Morbid obesity is a rather depressing term, but it is also useful. By classifying serious obesity as a life-threatening disease, health care professionals and institutions in the United States are able to have Medicare or private health insurance pay for obesity treatments. Generally, a person is classified as morbidly obese if he has a body mass index or BMI, greater than 40. The BMI is a measurement of weight relative to height -- a healthy BMI is between 18.5 and 24.9; 25 to 29.9 is classified as overweight and anything above 30 is considered obese. The treatment options outlined in this article should not be relied upon for medical advice. Consult with a doctor for help considering your personal options.
Diet and Exercise
One option for treating morbid obesity is through a combination of dietary therapy and an exercise regime. Dietary therapy involves precise instructions from a doctor or nutritionist regarding how many calories and other nutrients should be consumed each day. A moderate reduction in calories, combined with an increase in calories burned through exercise, is the best way to lose weight slowly but steadily, according to the Obesity Action Coalition. Morbidly obese patients may be prescribed a low-fat diet, a low-calorie diet or a very-low-calorie diet. Exercise regimes may need to be modified for the morbidly obese patient in order to avoid placing extra stress on the heart and joints. Seated exercise or non weight-bearing exercise such as swimming may be good choices if you are morbidly obese.
Medication
Drug treatment is another option for morbid obesity which is typically used in conjunction with diet, exercise and lifestyle changes. Anti-obesity medication may be the most suitable method of treatment if you are morbidly obese but physically unable to exercise.
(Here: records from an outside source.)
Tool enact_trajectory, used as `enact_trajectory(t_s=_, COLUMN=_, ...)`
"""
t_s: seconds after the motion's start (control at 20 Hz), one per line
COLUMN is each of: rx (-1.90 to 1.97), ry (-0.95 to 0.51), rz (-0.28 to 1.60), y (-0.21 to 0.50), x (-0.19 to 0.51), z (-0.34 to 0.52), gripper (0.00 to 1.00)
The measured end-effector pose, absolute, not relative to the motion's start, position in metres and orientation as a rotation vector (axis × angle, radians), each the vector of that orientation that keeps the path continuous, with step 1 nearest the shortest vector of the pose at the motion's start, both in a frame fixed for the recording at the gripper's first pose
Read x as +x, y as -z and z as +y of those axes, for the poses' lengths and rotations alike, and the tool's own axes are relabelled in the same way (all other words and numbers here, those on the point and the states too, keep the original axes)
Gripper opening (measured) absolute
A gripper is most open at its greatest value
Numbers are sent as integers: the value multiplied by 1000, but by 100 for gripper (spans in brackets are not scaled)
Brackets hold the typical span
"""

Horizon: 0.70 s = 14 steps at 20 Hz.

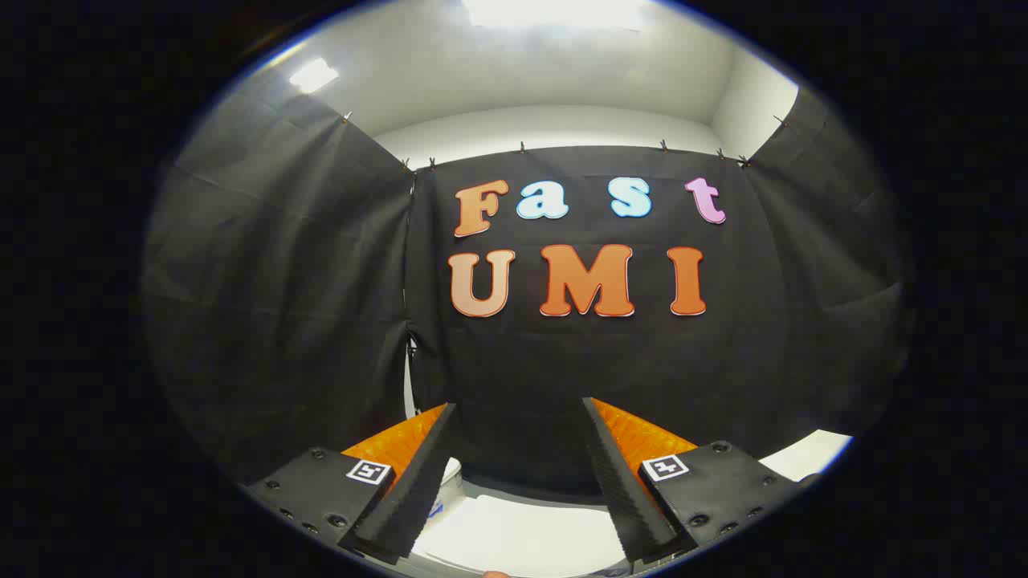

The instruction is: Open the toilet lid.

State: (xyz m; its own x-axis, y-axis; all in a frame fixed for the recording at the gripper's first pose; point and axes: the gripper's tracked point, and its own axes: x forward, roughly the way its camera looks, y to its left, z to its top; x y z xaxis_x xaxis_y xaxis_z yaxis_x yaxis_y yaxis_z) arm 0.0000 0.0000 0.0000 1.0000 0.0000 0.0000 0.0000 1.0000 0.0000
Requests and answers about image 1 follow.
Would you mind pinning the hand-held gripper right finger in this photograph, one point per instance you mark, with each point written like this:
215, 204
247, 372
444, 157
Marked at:
622, 498

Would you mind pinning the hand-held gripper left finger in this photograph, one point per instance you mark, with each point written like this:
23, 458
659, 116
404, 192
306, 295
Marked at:
418, 498

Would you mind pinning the black backdrop cloth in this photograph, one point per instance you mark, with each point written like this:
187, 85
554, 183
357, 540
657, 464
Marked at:
562, 361

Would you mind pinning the white drawer cabinet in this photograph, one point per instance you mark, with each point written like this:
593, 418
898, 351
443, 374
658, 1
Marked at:
807, 453

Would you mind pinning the small ceiling light panel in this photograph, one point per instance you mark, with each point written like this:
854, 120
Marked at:
313, 75

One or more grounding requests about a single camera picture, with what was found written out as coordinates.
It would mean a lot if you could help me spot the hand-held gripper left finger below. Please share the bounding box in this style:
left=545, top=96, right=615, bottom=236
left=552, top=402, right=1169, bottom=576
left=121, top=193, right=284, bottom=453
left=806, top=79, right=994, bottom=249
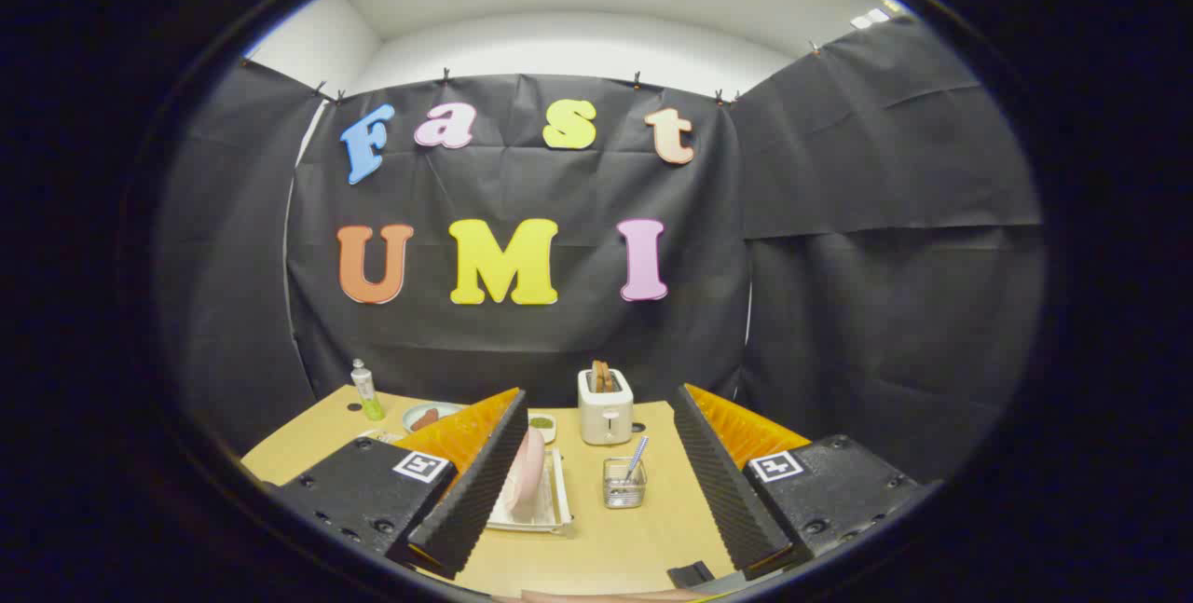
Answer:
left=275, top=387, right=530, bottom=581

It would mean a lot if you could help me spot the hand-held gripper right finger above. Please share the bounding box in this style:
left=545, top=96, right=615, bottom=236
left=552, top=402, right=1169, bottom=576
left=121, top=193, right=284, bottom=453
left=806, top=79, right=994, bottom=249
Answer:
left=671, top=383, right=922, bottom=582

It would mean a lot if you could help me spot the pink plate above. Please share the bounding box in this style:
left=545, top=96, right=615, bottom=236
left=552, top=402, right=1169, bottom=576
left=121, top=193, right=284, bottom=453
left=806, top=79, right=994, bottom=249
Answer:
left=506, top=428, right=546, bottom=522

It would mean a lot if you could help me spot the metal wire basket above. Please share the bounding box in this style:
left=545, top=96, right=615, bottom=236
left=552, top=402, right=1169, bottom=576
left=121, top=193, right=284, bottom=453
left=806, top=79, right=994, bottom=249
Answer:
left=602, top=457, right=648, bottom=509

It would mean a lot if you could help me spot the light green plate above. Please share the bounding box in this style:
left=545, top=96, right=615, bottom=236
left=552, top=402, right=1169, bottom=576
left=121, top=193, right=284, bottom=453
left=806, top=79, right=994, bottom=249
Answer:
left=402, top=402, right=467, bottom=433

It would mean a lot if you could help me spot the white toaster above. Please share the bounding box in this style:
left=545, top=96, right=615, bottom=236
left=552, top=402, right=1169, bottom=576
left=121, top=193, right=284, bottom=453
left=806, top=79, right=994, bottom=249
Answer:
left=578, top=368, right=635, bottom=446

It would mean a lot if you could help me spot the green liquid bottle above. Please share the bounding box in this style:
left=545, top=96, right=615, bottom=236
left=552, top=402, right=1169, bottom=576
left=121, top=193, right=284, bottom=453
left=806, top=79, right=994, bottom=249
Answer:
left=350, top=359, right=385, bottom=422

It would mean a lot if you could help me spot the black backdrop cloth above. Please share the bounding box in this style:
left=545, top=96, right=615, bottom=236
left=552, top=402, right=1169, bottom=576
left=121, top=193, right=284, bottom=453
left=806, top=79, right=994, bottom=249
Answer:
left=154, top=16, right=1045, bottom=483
Some of the more commonly prescribed anti-obesity drugs are orlistat, sibutramine, rimonabant, metformin, exenatide and pramlintide. All these drugs carry potential risks and side effects, and should only be taken under medical supervision. Sibutramine, sold as Reductil, lost its European marketing authorisation in January 2010. According to the UK National Health Service's Institute for Health and Clinical Excellence, sibutramine's authorisation was suspended because the European Medicines Agency found that the benefits of this drug were outweighed by its cardiovascular risks.
Surgery
Surgical options to treat morbid obesity are typically only considered if your BMI is greater than 40, or if you have a BMI between 35 and 40 with additional medical conditions which are affected by your weight . In obesity surgery, which is also known as bariatric surgery or lapband surgery, the stomach or intestines are surgically altered so as to physically limit the amount of food which can be eaten. Naturally, there are inherent risks in such a surgery, which should be discussed with your doctor before you make any decision. For obese patients, the cardiac risks associated with surgery and general anesthetic may be greater than for the general population. Surgery does have the advantage of speeding weight loss when a patient's obesity is imminently life-threatening.